Assigned task →
Every line of the material below needs to be copied exactly; omit the pictures.

BEGIN

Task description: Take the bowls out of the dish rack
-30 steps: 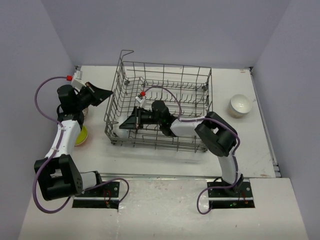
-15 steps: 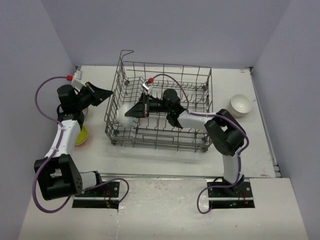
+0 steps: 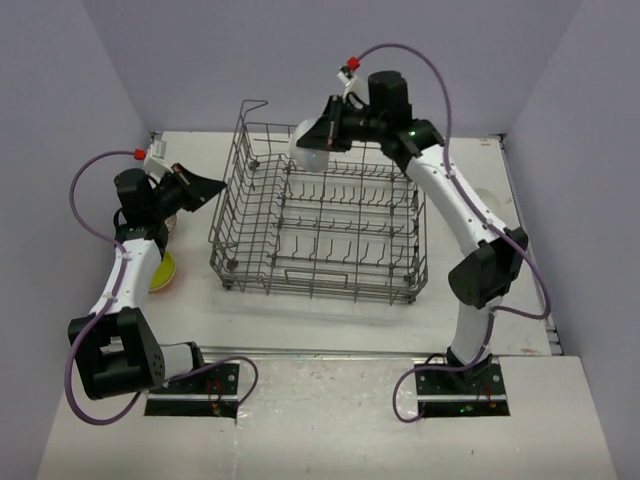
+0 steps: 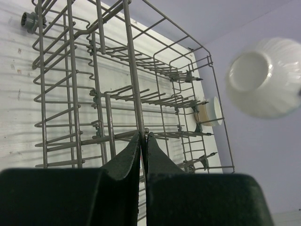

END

Written solution →
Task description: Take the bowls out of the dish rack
-30 steps: 
-15 steps: 
+0 steps: 
+0 steps: 

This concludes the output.